Türk ordusunun Kuzey Irak’ta gerçekleştirdiği Pençe Kartal – 2 Harekâtı bölgesinde bulunan Gara’da bir mağarada alıkonulan 13 Türk vatandaşının PKK tarafından vahşice katledilmesinin yankıları sürüyor.
Son dönemde sürekli kan kaybeden ve hızla bitme noktasına doğru giden terör örgütünden bu alçakça eyleminin hesabı elbette sorulur.
Şehitlerin kanlarının yerde kalmayacağından kimsenin şüphesi olmasın.
Vatandaşımız terörle mücadelede devletine güveniyor ve her zaman devletinin yanında.
Fakat devletinden de bir beklentisi var.
Ciğer pareleri dağda tepede teröristlerle savaşırken terör örgütü yandaşlarının şehirlerde rahatça propaganda yapmalarına izin verilmemesini istiyor.
Gara’daki mağarada masum vatandaşlarımızı katleden hainlerle Ankara’da, İstanbul’da onları savunan alçakların hiçbir farkı yok.
Milletimizin yüreğinin yandığı bir anda PKK yandaşlarının çıkıp pişkince açıklamalar yapmaları ve terör örgütünün ağzıyla konuşarak devleti suçlamaları vatandaşın ağırına gidiyor, acısını ve öfkesini daha da artırıyor.

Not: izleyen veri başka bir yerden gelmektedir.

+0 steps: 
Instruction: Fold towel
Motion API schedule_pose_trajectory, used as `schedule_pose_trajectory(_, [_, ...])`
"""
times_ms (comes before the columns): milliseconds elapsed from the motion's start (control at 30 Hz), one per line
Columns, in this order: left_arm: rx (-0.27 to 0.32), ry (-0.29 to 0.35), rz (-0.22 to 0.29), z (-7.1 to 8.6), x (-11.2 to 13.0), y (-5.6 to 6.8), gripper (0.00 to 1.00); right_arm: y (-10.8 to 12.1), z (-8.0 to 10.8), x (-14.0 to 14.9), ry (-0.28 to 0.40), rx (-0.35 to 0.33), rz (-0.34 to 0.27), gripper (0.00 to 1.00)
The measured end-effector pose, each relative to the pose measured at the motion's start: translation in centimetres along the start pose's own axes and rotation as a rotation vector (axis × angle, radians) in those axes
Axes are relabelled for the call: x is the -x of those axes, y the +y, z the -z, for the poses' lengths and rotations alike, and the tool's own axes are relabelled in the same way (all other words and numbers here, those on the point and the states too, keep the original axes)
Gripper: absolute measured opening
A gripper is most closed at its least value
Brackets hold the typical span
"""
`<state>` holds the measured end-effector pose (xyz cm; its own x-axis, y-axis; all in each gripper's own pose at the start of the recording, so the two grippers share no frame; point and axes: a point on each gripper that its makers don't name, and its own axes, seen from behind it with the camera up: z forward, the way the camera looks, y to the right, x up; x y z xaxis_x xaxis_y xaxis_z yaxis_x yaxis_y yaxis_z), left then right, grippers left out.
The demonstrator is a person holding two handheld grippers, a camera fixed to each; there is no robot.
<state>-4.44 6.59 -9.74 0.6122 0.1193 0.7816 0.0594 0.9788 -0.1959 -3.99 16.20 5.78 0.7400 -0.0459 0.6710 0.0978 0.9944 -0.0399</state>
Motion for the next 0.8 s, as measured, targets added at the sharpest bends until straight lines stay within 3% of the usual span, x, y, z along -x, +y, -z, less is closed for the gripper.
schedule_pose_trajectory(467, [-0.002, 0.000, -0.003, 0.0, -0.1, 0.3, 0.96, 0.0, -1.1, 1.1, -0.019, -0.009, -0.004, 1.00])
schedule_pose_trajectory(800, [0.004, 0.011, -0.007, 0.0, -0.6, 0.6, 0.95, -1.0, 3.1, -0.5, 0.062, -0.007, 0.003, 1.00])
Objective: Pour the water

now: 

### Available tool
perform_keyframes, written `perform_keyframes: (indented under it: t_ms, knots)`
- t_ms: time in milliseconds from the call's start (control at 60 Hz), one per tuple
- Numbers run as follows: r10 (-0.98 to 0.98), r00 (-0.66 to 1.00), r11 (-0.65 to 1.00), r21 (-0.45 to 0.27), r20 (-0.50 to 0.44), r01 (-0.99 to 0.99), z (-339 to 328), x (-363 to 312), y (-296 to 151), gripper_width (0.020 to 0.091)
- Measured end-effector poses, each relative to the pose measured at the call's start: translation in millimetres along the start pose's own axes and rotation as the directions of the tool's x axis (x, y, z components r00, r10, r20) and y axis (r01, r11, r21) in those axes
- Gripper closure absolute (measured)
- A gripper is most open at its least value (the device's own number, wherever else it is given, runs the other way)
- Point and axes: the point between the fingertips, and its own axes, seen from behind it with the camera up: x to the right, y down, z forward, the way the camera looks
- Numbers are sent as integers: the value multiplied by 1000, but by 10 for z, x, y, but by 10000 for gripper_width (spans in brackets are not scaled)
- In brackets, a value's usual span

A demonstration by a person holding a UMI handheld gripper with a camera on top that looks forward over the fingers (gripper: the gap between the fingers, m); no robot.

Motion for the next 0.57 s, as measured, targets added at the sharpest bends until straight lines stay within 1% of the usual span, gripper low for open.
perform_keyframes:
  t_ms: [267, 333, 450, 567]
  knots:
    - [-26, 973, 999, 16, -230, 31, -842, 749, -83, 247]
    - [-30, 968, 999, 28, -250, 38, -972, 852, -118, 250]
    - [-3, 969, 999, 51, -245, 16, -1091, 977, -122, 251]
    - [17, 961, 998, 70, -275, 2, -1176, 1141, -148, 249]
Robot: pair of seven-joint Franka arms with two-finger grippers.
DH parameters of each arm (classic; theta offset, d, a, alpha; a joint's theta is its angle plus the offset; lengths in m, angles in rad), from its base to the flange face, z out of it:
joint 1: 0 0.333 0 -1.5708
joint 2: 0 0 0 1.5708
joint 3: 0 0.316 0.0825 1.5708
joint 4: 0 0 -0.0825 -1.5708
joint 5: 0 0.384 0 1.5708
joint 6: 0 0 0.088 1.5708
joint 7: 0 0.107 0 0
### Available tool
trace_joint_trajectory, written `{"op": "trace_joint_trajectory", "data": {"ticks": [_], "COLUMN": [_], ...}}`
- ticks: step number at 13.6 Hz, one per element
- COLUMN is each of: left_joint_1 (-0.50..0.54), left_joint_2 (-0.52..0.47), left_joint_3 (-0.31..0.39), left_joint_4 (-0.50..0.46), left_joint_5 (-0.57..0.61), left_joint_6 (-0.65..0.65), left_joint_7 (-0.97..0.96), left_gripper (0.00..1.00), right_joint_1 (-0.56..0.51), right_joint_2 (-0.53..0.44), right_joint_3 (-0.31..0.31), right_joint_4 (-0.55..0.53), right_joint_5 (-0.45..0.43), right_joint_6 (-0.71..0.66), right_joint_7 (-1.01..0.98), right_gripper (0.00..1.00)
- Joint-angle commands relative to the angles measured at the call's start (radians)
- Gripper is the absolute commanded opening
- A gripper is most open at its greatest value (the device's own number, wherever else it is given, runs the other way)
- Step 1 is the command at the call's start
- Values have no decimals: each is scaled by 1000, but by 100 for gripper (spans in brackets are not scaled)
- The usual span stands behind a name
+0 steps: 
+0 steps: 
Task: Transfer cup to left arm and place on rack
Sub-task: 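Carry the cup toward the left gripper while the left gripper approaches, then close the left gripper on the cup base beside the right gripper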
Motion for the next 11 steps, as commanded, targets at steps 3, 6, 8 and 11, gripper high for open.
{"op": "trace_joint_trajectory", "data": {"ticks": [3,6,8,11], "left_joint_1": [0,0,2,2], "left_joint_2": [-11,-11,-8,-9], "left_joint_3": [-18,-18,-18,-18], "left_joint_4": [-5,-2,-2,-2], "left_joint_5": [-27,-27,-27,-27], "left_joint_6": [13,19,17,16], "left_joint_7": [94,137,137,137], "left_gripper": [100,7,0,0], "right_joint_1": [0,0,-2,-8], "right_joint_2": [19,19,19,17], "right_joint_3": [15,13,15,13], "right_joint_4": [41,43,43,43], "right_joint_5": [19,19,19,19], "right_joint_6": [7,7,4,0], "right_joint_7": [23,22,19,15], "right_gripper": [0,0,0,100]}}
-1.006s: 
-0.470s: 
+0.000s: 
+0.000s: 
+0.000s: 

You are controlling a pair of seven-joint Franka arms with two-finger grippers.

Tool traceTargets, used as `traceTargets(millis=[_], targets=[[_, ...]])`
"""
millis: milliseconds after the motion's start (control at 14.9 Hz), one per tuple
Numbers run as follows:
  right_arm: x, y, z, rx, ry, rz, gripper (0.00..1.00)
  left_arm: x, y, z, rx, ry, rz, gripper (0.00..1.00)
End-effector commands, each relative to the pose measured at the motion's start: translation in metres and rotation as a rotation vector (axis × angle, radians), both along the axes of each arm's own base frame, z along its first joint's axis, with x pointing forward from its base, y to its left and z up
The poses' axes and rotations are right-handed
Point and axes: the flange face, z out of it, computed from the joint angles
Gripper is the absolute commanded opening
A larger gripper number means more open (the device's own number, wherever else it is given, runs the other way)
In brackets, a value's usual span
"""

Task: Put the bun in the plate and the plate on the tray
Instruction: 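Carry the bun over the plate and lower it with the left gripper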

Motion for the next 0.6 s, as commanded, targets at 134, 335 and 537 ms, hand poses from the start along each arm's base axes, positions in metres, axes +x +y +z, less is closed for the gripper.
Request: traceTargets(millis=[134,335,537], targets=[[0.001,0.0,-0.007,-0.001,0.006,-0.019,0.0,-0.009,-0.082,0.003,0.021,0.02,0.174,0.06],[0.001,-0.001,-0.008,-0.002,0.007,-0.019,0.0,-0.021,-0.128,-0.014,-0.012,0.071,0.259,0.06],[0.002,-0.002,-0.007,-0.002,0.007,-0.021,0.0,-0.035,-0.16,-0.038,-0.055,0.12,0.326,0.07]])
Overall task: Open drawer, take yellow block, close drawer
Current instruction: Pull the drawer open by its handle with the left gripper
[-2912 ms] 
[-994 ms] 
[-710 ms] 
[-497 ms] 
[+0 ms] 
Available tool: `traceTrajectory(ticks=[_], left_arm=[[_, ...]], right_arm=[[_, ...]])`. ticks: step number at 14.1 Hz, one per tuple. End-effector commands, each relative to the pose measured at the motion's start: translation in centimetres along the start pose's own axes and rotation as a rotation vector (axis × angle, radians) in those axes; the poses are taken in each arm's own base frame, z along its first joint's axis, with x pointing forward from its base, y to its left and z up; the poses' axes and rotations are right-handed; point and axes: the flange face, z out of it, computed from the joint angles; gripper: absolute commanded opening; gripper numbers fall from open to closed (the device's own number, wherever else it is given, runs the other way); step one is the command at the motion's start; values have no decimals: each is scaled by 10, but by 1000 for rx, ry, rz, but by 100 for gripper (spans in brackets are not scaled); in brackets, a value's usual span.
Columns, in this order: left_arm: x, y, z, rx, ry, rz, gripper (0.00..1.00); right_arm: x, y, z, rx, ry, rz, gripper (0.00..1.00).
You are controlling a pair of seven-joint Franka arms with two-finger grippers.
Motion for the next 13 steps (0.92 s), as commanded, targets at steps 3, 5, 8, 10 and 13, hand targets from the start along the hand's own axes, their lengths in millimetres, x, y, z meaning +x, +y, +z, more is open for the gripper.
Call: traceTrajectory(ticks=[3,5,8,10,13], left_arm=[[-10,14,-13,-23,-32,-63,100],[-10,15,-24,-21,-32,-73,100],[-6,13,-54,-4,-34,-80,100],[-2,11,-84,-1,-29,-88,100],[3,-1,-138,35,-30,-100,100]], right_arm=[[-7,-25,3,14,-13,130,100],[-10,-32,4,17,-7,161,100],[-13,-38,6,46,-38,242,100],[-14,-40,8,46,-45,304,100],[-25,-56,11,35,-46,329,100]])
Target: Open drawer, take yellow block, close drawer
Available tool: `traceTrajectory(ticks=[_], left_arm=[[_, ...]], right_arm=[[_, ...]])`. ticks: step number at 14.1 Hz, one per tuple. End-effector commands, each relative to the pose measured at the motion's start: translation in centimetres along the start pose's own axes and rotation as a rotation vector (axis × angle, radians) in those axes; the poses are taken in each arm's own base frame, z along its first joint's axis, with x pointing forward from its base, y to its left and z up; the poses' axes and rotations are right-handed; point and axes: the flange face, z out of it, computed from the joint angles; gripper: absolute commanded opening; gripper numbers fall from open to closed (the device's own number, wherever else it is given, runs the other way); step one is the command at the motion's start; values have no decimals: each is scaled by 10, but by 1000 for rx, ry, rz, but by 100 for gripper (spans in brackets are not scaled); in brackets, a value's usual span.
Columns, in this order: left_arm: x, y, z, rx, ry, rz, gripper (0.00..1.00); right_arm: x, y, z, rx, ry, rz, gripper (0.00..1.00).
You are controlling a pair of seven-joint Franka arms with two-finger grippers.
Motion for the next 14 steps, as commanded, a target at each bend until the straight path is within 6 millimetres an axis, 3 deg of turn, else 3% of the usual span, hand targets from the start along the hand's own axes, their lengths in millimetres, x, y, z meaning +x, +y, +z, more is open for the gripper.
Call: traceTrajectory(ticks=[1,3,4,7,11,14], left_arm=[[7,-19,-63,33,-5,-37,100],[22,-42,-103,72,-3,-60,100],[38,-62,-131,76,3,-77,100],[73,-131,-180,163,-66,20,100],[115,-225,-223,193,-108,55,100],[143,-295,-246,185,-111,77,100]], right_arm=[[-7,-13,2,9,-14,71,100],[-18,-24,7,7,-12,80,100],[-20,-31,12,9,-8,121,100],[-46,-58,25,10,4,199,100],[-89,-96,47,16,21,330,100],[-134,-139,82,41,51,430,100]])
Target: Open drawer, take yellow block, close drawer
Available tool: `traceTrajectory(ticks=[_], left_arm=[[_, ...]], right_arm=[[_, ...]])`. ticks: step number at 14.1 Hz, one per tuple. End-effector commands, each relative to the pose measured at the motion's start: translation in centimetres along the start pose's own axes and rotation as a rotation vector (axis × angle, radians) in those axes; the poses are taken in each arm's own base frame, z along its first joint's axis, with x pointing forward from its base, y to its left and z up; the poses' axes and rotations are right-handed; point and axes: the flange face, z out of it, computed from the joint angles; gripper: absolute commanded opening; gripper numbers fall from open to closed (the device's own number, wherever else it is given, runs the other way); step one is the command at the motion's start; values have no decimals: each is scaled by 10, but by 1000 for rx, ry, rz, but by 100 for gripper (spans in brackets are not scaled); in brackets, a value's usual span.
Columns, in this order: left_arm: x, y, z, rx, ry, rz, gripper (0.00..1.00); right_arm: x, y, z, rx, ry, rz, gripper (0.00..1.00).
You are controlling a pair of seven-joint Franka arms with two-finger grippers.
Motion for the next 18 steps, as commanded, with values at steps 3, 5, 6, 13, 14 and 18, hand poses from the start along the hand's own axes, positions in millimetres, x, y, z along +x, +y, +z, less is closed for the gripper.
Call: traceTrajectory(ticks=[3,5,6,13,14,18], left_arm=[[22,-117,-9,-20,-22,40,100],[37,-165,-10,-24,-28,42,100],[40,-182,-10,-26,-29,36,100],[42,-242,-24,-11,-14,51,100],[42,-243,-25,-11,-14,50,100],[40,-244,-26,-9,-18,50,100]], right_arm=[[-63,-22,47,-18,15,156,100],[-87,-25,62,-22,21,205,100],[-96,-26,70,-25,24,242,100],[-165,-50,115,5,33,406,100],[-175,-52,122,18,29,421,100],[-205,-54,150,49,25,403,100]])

PKK’nın 13 vatandaşımızı hunharca öldürülmesinin ardından HDP milletvekilleri Hüda Kaya ve Ömer Faruk Gergerlioğlu terör örgütünü aklayan ve katliamdan devleti sorumlu tutan açıklamalarda bulundu.
Ankara Cumhuriyet Başsavcılığı, Kaya ve Gergerlioğlu dâhil sosyal medyada konuyla ilgili provokatif paylaşımlarda bulunanlar hakkında soruşturma başlatıldığını duyurdu.
En acılı anlarında millete küfredercesine açıklamalarda bulunan HDP milletvekillerinin dokunulmazlık zırhından cesaret aldıkları sır değil.
Bu küstahlığa hukuk kuralları içinde mutlaka bir son verilmesi gerekiyor.
HDP’li belediye başkanlarından bazılarının terör örgütüne destek sağladığı haberleri vatandaşı oldukça rahatsız etmişti.
O sorun kayyum atamalarıyla çözüldü.
Milletvekilliği dokunulmazlığının arkasına saklanıp PKK propagandası yapılmasına izin vermemek için de bir yol bulunmalı.
PKK’nın siyasi ayağına göz yumulursa terörle mücadele zaafa düşer ve şehitlerimizin kemikleri sızlar.
Terör örgütü propagandası yapanların TBMM çatısı altında olmaları onları korumamalı.
Gerekirse dokunulmazlıkları kaldırılıp ivedilikle yargılanmalılar.
Hiçbir devlette, Türkiye’ye demokrasi ve insan hakları dersi vermeye kalkışan Amerika’da ve Avrupa ülkelerinde bile böyle bir şeye asla müsaade edilmez.
Geçenlerde HDP Esenyurt İlçe Başkanlığı’na PKK elebaşının posterleri ve örgüt paçavraları altında terör eğitimi verildiği ortaya çıkmıştı.
Rezaletin medyaya yansıması üzerine HDP’li ilçe başkanı tutuklandı.
Yine de şu soru vatandaşın zihnini meşgul ediyor:
Terör propagandasına dur demek için olayın medyaya yansıması mı gerekiyor?
Son ana kadar beklemek şart mı?
Türkiye, PKK’lıların Avrupa ülkelerinde örgüt adına faaliyetlerde bulunmalarına ve terör propagandası yapmalarına haklı olarak tepki gösteriyor.
Fakat bu konudaki hassasiyetimizin daha iyi anlaşılabilmesi için bizim öncelikle kendi ülkemizdeki benzer faaliyetlere izin vermememiz ve “milletvekili” sıfatına sahip olsalar bile PKK yandaşlarına göz açtırmamamız gerekiyor.
Terör örgütü yandaşlarının küstahça yaptıkları açıklamalar Türkiye’yi seven ve ülkemizdeki gelişmeleri yakından takip eden Araplar arasında da şaşkınlıkla karşılanıyor.
“Türkiye böyle bir şeye nasıl izin verebilir?” diye soruyorlar.